- _Task to complete_:
Pull every line containing "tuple" out of the listing below.

--- START ---

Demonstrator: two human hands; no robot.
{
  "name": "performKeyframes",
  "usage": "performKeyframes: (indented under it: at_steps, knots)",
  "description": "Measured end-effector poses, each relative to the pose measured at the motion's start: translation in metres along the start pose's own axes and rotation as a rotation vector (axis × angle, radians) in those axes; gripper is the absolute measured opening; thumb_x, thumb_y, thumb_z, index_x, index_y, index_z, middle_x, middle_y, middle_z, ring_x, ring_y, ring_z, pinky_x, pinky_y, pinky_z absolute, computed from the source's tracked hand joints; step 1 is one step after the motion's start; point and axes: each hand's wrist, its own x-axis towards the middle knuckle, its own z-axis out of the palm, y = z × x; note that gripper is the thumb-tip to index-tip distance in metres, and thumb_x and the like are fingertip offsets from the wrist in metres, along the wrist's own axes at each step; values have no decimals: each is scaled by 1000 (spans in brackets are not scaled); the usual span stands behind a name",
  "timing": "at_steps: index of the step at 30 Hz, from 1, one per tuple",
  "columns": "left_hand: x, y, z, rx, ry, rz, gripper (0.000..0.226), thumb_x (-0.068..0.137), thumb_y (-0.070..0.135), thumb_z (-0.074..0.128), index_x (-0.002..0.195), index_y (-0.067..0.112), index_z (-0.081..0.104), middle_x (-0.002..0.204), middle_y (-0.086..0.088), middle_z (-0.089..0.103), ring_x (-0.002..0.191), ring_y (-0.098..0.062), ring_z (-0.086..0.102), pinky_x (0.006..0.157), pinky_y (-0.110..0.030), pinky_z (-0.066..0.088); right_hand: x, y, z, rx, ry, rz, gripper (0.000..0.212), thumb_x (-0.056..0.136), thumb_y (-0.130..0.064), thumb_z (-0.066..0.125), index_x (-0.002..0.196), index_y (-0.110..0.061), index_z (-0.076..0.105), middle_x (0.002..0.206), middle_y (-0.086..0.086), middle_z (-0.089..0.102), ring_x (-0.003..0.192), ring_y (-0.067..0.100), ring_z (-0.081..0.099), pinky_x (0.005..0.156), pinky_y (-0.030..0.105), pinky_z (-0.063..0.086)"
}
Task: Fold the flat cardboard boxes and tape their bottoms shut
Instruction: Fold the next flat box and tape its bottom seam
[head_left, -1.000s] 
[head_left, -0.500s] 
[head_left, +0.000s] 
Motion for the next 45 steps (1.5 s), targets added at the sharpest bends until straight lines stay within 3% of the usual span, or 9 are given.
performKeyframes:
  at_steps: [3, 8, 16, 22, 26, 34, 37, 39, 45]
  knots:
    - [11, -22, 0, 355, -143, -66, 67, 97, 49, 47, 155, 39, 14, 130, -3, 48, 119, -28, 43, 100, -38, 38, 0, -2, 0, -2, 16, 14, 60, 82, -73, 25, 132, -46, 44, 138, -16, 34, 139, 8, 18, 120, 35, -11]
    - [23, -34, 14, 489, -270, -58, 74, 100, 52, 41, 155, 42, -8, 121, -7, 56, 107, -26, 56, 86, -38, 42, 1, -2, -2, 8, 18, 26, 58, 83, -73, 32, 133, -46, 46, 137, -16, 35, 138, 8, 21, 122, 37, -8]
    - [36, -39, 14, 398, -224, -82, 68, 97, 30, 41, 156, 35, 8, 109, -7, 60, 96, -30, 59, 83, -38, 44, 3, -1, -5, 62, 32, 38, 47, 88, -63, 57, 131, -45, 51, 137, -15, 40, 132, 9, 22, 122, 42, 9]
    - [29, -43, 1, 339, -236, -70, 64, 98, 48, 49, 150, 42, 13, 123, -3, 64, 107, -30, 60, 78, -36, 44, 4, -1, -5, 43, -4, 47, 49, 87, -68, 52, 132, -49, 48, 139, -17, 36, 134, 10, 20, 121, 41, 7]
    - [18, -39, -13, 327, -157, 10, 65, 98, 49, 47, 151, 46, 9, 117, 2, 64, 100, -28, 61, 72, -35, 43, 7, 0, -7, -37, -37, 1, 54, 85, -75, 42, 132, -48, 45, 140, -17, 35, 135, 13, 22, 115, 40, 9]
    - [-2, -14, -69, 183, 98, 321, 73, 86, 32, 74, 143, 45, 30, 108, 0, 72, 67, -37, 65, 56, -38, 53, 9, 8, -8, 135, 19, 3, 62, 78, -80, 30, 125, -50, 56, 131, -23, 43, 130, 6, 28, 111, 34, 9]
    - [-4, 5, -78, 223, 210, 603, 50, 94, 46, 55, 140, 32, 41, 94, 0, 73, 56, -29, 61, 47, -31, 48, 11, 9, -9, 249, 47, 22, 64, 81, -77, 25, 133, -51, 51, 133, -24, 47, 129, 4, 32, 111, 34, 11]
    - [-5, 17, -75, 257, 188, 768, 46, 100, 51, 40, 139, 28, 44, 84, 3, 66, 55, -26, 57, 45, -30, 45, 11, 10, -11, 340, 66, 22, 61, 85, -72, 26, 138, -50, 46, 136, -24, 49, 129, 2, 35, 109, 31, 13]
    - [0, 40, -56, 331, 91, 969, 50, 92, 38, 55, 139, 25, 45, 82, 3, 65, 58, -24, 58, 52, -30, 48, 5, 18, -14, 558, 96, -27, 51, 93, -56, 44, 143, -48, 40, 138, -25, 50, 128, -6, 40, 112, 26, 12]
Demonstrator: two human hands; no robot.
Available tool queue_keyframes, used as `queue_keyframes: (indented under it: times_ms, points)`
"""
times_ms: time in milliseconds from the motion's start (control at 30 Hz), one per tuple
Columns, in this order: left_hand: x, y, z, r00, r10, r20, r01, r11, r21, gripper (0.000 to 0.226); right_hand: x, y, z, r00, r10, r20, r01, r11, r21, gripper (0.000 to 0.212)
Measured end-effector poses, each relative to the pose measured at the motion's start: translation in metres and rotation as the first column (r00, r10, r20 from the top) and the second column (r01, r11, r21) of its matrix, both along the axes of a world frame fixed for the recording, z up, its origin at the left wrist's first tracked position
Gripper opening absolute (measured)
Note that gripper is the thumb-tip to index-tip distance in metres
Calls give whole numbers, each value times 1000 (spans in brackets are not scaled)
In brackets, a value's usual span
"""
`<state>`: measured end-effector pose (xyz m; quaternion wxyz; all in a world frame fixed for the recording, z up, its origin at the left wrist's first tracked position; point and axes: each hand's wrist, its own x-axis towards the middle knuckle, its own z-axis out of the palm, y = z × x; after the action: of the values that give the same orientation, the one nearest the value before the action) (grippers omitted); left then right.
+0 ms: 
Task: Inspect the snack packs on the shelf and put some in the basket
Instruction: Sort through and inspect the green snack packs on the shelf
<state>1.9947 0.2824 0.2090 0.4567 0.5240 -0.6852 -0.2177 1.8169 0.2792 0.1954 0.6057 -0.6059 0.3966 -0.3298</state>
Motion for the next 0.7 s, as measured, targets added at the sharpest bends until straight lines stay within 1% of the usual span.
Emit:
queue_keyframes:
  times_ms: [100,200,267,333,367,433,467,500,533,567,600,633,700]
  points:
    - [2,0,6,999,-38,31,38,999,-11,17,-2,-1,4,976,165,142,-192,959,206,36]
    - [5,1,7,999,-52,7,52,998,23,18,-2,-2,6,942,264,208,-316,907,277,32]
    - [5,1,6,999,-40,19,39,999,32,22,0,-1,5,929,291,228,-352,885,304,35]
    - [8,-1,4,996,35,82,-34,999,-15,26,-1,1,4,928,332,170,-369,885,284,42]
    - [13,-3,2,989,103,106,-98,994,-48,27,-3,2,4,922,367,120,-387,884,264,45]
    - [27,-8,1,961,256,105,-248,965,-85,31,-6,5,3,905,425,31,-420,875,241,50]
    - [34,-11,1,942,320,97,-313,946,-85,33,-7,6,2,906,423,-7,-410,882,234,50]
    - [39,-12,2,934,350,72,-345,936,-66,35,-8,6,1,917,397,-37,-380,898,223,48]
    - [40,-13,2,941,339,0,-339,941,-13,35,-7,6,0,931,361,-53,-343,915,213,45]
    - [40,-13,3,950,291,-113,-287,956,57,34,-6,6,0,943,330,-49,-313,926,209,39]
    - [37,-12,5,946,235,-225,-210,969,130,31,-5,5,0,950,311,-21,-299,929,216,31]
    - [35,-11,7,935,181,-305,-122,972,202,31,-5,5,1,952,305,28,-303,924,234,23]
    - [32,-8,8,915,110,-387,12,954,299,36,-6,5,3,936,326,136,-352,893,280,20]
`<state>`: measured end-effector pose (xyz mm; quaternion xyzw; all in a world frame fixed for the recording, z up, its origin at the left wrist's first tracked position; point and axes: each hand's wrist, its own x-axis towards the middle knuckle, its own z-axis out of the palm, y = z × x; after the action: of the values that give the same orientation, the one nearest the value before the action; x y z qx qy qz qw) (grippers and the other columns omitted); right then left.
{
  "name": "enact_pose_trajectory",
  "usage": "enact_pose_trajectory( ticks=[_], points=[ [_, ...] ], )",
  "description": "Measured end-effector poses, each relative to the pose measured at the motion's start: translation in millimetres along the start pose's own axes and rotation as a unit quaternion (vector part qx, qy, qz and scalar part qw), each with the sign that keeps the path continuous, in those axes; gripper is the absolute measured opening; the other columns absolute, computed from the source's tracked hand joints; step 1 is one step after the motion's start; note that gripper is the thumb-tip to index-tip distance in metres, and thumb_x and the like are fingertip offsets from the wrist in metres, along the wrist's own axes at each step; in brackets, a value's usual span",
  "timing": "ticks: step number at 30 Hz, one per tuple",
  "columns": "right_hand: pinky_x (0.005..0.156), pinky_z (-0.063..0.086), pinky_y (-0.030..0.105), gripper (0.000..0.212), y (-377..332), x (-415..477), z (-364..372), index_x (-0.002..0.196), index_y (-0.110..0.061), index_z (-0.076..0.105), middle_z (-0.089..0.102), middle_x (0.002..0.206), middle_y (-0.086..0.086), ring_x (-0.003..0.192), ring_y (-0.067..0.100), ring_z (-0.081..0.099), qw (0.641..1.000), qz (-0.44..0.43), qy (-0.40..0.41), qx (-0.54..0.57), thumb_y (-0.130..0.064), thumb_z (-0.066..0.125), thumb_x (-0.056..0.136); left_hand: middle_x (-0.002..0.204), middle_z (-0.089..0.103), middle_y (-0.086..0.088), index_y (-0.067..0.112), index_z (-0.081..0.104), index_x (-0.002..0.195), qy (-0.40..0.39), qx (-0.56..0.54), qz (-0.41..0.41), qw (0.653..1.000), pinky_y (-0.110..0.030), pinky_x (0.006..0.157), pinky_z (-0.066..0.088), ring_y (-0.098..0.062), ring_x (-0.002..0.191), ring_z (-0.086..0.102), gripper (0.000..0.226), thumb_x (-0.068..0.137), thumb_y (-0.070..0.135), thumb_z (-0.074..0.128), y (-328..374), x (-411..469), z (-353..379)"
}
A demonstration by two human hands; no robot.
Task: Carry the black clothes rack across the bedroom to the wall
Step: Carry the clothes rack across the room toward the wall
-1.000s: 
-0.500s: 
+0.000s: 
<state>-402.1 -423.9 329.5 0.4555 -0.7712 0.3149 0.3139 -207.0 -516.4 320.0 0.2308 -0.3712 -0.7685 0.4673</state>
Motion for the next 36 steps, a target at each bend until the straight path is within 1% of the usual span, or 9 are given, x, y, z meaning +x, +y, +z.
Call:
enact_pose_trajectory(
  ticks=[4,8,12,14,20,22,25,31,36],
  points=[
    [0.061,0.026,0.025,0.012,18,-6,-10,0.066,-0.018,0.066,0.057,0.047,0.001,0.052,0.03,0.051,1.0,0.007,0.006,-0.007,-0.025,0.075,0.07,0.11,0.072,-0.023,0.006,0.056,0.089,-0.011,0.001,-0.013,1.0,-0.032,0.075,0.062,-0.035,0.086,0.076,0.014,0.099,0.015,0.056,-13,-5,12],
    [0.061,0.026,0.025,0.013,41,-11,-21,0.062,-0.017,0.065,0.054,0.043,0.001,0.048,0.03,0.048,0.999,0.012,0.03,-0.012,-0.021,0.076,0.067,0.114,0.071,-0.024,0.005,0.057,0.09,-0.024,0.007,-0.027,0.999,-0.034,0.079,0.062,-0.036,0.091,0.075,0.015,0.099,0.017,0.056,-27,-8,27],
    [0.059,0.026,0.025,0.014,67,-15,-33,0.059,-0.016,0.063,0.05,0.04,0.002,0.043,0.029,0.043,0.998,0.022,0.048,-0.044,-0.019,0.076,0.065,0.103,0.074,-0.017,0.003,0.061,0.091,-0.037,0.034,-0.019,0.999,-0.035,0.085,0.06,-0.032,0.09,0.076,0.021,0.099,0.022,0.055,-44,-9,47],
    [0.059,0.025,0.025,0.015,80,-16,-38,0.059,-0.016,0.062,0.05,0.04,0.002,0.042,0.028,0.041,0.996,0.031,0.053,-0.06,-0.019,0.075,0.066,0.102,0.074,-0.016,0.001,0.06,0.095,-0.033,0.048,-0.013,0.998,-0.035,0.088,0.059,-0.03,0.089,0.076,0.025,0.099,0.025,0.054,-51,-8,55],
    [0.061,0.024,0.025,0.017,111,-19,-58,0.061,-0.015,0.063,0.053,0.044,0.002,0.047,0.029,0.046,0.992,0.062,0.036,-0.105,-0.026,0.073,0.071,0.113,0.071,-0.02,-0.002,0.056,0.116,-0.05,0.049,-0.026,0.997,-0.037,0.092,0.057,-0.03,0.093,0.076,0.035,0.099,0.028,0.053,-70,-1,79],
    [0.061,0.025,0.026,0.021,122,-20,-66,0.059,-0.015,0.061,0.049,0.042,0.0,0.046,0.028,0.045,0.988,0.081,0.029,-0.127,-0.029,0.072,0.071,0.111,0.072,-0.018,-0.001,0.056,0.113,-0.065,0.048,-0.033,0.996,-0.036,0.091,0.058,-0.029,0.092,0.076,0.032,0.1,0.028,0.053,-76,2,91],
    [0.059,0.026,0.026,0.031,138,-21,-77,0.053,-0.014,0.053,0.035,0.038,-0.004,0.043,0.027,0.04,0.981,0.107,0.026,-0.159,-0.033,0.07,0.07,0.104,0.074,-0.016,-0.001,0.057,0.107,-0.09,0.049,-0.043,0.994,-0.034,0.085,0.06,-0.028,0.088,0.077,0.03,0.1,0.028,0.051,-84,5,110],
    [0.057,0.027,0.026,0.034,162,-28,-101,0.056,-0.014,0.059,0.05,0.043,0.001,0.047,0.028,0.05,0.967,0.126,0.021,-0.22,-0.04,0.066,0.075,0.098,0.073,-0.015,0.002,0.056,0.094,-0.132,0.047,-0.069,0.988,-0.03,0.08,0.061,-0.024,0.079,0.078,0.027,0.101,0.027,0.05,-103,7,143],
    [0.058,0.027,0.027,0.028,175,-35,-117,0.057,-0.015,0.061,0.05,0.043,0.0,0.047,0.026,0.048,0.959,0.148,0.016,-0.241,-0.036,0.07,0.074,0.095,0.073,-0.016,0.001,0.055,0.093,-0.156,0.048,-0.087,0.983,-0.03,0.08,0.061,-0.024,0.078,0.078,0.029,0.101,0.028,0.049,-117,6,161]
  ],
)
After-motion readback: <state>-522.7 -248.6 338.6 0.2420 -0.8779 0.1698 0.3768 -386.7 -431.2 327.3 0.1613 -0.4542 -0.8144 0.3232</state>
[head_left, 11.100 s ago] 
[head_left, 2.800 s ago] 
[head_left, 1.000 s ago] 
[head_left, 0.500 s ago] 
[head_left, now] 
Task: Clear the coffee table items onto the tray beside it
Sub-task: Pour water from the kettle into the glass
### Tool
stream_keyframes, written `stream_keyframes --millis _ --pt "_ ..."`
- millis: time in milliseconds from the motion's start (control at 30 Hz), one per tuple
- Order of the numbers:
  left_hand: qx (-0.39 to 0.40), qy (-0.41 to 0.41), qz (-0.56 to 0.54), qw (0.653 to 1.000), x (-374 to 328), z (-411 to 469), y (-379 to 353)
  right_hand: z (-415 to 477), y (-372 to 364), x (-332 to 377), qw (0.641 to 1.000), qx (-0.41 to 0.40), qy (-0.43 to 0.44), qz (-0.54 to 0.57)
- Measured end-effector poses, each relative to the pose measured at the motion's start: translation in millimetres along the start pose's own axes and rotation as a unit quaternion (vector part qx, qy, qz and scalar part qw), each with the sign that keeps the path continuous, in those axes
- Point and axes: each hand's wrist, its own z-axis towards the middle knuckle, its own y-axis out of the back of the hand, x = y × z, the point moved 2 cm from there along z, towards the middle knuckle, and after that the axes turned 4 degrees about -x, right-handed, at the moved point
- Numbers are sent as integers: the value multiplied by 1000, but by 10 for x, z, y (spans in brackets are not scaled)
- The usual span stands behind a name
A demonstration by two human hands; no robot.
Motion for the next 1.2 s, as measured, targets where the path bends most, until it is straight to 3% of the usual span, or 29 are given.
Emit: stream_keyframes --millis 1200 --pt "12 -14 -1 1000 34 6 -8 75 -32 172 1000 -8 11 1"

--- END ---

- _Answer for the task_:
  "timing": "at_steps: index of the step at 30 Hz, from 1, one per tuple",
times_ms: time in milliseconds from the motion's start (control at 30 Hz), one per tuple
  "timing": "ticks: step number at 30 Hz, one per tuple",
- millis: time in milliseconds from the motion's start (control at 30 Hz), one per tuple

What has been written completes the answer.